Our final stop is back in the west of Berlin, and another former airbase. Gatow was in the British sector, and was where most of the Operation Pelican flights landed. Since the Brits left in the late 1990s it has become the Luftwaffe museum, and we’re going to see one of the star exhibits.
Looping into the Brandenberg countryside gives the Insignia a chance to show how it copes with tighter and twistier roads. The answer is with a similar degree of competence as on the Autobahn, but with little apparent enthusiasm. Grip levels are high and responses are accurate, but the steering is a feel-free zone and despite featuring the same torque-splitting ‘Twinster’ rear axle as the Ford Focus RS, there’s no sense of any playful nature under harder use; the system fights understeer without adding any rear-endy excitement.
At Gatow a twin-engined silver plane sits next to the former control tower. A closer look reveals the distinctive kangaroo roundel and the legend ‘ROYAL AUSTRALIAN AIR FORCE’ above its windows.
It’s a Douglas C-47 that was flown here in 1980 to celebrate Australia’s connection to the Airlift but, as the Soviets didn’t allow Aussie military planes into their airspace, it was repainted into RAF colours for its flight from the UK, and then returned to RAAF livery after it landed. Up close it looks small, but tough, with its riveted aluminium skin giving it a patchwork finish.

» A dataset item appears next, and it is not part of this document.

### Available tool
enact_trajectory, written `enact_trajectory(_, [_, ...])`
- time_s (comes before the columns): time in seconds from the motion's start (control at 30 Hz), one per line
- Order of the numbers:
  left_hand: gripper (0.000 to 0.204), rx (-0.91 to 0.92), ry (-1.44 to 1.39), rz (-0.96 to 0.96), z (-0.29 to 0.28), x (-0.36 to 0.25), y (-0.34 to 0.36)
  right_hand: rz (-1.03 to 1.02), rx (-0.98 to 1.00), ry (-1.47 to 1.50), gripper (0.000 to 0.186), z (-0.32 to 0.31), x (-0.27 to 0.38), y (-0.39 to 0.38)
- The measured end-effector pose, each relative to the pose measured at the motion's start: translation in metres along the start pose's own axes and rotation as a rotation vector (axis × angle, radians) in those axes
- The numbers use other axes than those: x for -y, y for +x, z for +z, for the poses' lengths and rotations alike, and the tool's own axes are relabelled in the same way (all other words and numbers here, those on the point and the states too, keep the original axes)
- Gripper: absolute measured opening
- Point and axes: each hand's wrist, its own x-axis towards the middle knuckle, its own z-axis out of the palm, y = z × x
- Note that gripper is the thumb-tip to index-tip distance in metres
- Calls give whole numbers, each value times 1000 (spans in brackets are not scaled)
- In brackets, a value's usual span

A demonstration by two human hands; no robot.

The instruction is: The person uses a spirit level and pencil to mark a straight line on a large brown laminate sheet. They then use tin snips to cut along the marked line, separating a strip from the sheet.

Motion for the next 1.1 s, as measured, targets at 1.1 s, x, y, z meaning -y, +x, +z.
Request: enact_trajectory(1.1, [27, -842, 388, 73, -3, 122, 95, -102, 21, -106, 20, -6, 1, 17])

Even after standing for more than 30 years there’s still the distinctive smell of oil and hydraulic fluid, and a glance under the cowlings reveals its 14-cylinder radial engines are still in place.
We’ll swerve the controversy about a predominantly front-drive German-built Commodore for now, but the Insignia offers a fine basis for its Holden offshoot.
GM Europe might have saved its best for last, the Insignia certainly feeling much more convincing than any of PSA’s own similarly sized offerings. It’s short on driving thrills, but the basics are all good.
As for the Airlift, it ended up as a huge success. After frequently failing to hit the target of 3500 tons a day early on, the operation became much more efficient with a peak of 1400 flights delivering 13,000 tons in a single day; phone DHL Air Freight and ask for a quote to do that.
Proof, if we’re taking a moral here, that cooperation in the face of adversity can produce remarkable success.